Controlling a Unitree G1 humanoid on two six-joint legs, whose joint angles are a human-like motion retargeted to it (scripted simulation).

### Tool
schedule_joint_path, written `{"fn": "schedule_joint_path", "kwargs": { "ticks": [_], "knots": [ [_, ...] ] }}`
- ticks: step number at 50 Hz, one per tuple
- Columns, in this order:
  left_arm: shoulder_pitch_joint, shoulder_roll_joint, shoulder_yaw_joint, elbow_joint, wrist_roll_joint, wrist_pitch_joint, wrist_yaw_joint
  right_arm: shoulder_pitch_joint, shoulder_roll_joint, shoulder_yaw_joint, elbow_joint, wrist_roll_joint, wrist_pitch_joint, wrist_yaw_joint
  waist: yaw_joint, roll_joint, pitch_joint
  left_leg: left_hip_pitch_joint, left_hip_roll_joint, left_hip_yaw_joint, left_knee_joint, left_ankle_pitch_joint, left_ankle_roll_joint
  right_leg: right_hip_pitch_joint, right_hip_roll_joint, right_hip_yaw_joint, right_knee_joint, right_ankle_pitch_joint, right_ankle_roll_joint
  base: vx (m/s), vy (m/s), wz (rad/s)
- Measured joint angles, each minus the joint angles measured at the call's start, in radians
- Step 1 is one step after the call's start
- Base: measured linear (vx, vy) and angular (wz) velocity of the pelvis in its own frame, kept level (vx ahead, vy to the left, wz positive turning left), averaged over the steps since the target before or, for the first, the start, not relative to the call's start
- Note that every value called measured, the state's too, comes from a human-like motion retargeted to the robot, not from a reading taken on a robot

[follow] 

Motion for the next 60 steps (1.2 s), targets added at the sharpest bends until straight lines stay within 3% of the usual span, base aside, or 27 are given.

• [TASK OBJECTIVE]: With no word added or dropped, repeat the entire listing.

• [ANSWER TO THE EXERCISE]:
Controlling a Unitree G1 humanoid on two six-joint legs, whose joint angles are a human-like motion retargeted to it (scripted simulation).

### Tool
schedule_joint_path, written `{"fn": "schedule_joint_path", "kwargs": { "ticks": [_], "knots": [ [_, ...] ] }}`
- ticks: step number at 50 Hz, one per tuple
- Columns, in this order:
  left_arm: shoulder_pitch_joint, shoulder_roll_joint, shoulder_yaw_joint, elbow_joint, wrist_roll_joint, wrist_pitch_joint, wrist_yaw_joint
  right_arm: shoulder_pitch_joint, shoulder_roll_joint, shoulder_yaw_joint, elbow_joint, wrist_roll_joint, wrist_pitch_joint, wrist_yaw_joint
  waist: yaw_joint, roll_joint, pitch_joint
  left_leg: left_hip_pitch_joint, left_hip_roll_joint, left_hip_yaw_joint, left_knee_joint, left_ankle_pitch_joint, left_ankle_roll_joint
  right_leg: right_hip_pitch_joint, right_hip_roll_joint, right_hip_yaw_joint, right_knee_joint, right_ankle_pitch_joint, right_ankle_roll_joint
  base: vx (m/s), vy (m/s), wz (rad/s)
- Measured joint angles, each minus the joint angles measured at the call's start, in radians
- Step 1 is one step after the call's start
- Base: measured linear (vx, vy) and angular (wz) velocity of the pelvis in its own frame, kept level (vx ahead, vy to the left, wz positive turning left), averaged over the steps since the target before or, for the first, the start, not relative to the call's start
- Note that every value called measured, the state's too, comes from a human-like motion retargeted to the robot, not from a reading taken on a robot

[follow] 

Motion for the next 60 steps (1.2 s), targets added at the sharpest bends until straight lines stay within 3% of the usual span, base aside, or 27 are given.

Nothing further is required for this answer.